Pierre is the nom de plume of an enigmatic Mexican-Australian
called Peter Finlay, 42, whose chequered past
began to catch up with him last month when he
was shortlisted for the prize, arguably the world's
most prestigious book award.
Before
then, despite the rollicking reviews for his first
novel, Vernon God Little - a darkly comic morality
tale set in Texas about a boy who lies his way
into very deep trouble - so little was known of
Finlay that his name was mis-spelt on the Man
Booker longlist as DCB Pierre. But all that is
about to change.
The
clue to his dishonesty, which included persuading
a friend to sign away his property, was there
in the acknowledgements at the back of his book.
"To all whose shores remain littered with
my sins - this could be the handle of a mop...
" he wrote.
And
he told the Guardian: "I let some very fine
people who believed in me down.
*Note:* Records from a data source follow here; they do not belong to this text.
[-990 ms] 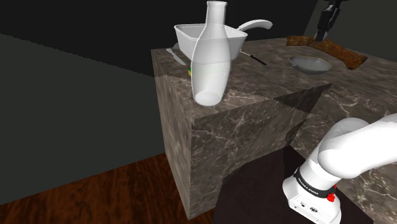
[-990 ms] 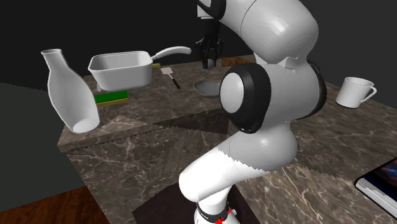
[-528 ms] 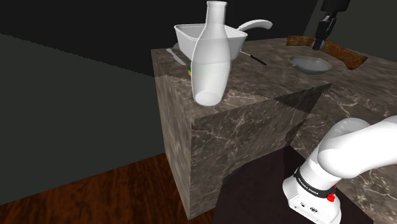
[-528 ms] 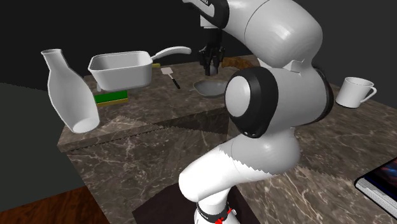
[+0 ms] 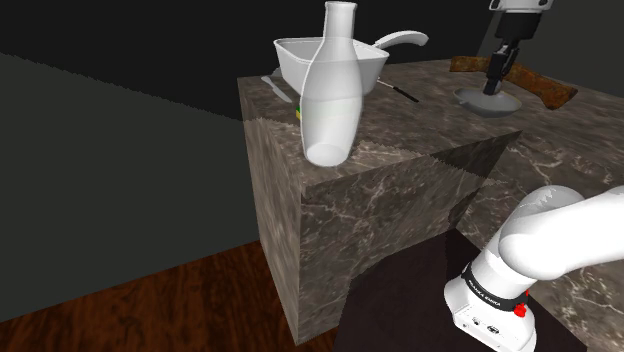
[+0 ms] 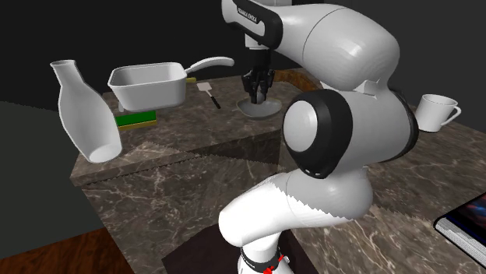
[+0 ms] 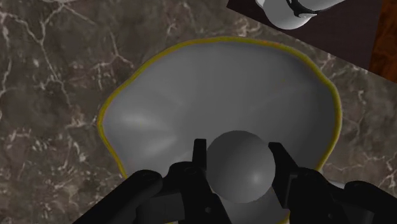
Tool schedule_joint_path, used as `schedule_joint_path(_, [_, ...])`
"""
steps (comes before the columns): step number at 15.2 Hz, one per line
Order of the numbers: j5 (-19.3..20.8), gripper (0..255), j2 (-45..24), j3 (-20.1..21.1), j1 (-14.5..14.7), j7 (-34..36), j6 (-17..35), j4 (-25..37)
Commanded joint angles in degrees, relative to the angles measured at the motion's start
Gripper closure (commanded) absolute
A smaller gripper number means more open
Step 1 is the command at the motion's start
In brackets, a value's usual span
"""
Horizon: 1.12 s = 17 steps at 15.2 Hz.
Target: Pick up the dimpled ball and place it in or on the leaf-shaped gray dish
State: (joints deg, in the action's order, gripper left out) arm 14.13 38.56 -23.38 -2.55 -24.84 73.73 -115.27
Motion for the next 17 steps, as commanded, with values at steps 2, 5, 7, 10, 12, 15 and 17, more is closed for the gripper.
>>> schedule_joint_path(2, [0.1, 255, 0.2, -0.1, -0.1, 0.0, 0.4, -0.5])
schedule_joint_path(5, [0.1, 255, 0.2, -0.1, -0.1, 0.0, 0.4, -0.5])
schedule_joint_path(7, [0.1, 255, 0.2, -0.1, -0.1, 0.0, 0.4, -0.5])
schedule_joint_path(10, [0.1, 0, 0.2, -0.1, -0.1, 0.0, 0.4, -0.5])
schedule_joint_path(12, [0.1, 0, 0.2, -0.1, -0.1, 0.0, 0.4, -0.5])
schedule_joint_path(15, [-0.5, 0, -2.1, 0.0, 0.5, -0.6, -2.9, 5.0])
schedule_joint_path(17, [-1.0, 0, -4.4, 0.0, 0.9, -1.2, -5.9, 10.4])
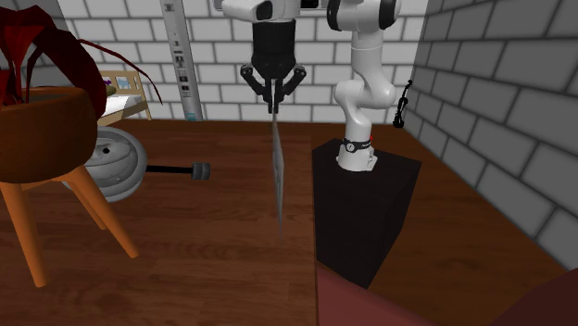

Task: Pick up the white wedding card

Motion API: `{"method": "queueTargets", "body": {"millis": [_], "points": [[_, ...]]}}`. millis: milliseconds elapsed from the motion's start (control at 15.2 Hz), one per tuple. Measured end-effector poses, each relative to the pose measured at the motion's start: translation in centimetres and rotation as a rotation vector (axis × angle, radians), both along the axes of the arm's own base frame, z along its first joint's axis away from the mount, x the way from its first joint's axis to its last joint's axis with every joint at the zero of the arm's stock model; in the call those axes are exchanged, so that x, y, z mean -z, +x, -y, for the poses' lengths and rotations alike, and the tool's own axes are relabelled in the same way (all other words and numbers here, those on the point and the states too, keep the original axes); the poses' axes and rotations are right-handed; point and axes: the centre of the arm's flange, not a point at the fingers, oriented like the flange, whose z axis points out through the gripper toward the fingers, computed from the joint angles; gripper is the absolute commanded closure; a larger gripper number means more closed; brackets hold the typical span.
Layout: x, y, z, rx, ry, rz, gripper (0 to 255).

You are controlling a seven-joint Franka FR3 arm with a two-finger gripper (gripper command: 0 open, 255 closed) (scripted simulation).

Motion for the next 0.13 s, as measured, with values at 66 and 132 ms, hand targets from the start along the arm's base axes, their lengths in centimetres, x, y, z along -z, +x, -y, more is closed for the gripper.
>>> {"method": "queueTargets", "body": {"millis": [66, 132], "points": [[-0.46, 0.00, 0.01, 0.000, 0.000, 0.000, 255], [-0.73, -0.04, 0.02, 0.000, 0.000, 0.000, 255]]}}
I thought that
if the book worked, I could start to quietly pay
some of them back." Finlay denied that he
was a crook, or that he had "deliberately
ruined other peoples lives".
But
he did confess to the Guardian that he used to
have a major drug and gambling problem. "For
nine years I was in a drug haze, on a rampage
of cocaine, heroin, any shit I could get. I am
not proud of what I have done and I now want to
put it right." Finlay said he has begun to
pay back the 75-year-old American painter whose
home he admits to "taking". "One
day I will pay it all back," he vowed.
The
author has spent the last few years in a rented
hideout among the hills of north Leitrim in Ireland,
a place so isolated it is jokingly referred to
as "one step beyond the back of beyond".
But he said he knew that one day he would be found
and exposed.
"I've
been preparing for this, playing it out in my
head for
years. I knew it would come," he said. "I
am a very changed character in myself. I no longer
have expensive tastes, a cup of tea and a book
is like a week in Monte Carlo for me."
The
death of his wealthy father when he was 19, and
the overnight nationalisation of Mexico's banks
in 1982 which slashed his inheritance from "hundreds
of thousands of dollars to tens of thousands at
a stroke", was the catalyst for his woes,
he insists. "I suppose I have this Mexican
machismo thing. I had to provide for my mother.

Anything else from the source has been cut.